··· EXERCISE MATERIAL
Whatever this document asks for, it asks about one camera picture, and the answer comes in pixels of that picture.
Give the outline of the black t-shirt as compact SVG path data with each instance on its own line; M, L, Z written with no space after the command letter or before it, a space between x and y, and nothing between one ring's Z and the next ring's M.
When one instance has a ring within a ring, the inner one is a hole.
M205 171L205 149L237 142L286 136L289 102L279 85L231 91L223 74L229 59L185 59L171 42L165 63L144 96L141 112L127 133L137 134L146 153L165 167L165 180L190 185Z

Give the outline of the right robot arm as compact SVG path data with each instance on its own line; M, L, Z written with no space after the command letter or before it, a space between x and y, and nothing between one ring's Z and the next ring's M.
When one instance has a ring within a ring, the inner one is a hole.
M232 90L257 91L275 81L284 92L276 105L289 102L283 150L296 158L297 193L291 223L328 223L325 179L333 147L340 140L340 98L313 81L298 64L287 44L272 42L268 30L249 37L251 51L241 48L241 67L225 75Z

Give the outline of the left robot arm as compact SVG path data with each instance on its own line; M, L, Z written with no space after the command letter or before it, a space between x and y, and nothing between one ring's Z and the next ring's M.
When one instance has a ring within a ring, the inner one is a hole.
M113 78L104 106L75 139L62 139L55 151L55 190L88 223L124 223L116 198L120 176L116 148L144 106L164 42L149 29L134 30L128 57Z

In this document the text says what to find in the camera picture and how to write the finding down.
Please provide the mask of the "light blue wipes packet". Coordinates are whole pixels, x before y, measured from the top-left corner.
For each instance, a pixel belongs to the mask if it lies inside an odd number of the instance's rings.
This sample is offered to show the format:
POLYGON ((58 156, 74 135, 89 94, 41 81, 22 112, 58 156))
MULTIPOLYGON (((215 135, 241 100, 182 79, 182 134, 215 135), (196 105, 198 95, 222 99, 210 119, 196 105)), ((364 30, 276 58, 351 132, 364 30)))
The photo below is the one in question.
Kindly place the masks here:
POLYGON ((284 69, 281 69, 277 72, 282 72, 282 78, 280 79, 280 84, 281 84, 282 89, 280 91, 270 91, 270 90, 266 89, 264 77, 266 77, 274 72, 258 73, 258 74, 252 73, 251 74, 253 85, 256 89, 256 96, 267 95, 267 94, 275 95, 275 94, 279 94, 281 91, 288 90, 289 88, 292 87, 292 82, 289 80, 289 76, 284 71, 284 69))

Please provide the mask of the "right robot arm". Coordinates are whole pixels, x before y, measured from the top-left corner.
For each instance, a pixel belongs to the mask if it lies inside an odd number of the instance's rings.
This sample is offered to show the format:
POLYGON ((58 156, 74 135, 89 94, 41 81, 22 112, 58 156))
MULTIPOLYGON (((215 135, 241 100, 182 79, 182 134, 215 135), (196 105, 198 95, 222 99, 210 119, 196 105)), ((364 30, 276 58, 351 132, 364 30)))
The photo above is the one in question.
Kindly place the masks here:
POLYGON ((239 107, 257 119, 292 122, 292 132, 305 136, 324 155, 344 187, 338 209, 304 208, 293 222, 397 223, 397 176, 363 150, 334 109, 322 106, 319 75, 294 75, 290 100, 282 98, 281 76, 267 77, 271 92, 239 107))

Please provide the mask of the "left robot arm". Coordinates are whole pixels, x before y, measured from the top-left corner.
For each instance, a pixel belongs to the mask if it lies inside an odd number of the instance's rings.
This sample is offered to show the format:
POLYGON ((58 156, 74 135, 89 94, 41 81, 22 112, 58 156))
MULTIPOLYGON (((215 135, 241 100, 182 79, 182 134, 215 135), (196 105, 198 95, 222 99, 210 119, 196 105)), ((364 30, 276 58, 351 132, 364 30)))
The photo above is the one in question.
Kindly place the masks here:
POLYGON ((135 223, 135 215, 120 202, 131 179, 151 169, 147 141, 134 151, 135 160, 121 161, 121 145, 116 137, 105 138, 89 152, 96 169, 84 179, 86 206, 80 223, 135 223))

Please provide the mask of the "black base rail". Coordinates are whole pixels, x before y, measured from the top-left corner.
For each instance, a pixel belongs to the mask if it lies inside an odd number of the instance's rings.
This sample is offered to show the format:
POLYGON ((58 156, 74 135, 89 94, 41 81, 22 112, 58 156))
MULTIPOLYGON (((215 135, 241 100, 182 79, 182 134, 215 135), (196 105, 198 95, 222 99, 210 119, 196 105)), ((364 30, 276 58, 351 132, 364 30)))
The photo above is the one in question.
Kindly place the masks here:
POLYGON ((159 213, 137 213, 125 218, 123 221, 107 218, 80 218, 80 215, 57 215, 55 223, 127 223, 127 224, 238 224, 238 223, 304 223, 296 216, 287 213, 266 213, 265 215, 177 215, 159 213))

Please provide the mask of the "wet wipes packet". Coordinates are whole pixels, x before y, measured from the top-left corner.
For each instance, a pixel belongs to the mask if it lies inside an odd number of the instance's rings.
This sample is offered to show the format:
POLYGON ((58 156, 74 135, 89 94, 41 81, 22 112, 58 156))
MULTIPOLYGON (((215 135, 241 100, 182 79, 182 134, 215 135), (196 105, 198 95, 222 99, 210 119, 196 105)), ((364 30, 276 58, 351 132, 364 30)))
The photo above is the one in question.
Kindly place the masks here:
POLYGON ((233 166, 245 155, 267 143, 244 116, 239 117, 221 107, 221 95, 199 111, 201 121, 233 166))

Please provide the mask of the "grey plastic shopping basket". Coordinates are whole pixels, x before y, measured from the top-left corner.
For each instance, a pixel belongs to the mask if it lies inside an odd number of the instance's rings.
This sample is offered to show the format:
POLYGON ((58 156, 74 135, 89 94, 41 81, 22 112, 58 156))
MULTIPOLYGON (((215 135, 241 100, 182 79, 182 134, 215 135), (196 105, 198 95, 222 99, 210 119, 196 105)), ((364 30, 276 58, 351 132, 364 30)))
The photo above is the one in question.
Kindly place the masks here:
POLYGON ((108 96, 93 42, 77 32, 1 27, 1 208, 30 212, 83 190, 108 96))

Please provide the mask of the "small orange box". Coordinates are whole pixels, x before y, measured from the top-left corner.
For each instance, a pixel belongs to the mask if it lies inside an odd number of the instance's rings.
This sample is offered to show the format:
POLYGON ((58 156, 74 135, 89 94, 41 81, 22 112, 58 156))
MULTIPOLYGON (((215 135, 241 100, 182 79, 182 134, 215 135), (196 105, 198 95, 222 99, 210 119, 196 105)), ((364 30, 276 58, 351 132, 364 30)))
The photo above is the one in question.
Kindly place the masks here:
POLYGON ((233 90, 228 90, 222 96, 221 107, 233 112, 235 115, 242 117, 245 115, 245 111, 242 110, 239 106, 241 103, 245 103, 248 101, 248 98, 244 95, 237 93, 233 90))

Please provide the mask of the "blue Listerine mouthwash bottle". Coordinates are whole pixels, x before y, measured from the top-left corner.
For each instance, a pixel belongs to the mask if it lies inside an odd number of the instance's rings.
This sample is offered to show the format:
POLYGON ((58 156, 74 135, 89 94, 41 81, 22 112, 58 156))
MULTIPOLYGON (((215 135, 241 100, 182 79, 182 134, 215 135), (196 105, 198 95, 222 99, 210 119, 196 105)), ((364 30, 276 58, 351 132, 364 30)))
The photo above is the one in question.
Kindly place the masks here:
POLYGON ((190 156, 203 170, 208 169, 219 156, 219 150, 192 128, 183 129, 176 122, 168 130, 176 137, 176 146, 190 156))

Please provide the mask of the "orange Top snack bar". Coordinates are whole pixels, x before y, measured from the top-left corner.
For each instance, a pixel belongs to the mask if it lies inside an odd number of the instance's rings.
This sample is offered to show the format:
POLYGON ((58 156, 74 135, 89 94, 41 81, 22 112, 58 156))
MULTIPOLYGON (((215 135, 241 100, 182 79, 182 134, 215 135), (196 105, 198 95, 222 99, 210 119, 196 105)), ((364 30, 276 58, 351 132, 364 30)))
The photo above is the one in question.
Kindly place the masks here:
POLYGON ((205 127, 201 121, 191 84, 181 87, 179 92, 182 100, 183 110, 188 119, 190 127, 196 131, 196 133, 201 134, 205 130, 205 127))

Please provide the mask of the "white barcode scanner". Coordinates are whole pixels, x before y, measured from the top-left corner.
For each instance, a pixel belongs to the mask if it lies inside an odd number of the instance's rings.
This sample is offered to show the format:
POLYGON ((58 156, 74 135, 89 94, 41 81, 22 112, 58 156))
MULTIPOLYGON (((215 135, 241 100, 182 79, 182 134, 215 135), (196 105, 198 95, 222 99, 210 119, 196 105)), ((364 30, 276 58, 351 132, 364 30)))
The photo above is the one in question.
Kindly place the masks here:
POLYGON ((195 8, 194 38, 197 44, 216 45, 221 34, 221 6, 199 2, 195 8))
······
> REQUIRED WORK
From the first line of the data through the line with "Give the outline of the black", quote each line exactly and add nothing else.

> WRITTEN ANSWER
Whatever this document asks for, it asks about one camera picture, and the answer comes in pixels of that picture.
Give the outline of the black t-shirt as compact SVG path data with each instance on its own line; M, L, Z written with no space after the command letter or before it, a space between x and y, and nothing between one ring's Z and the next ring's M.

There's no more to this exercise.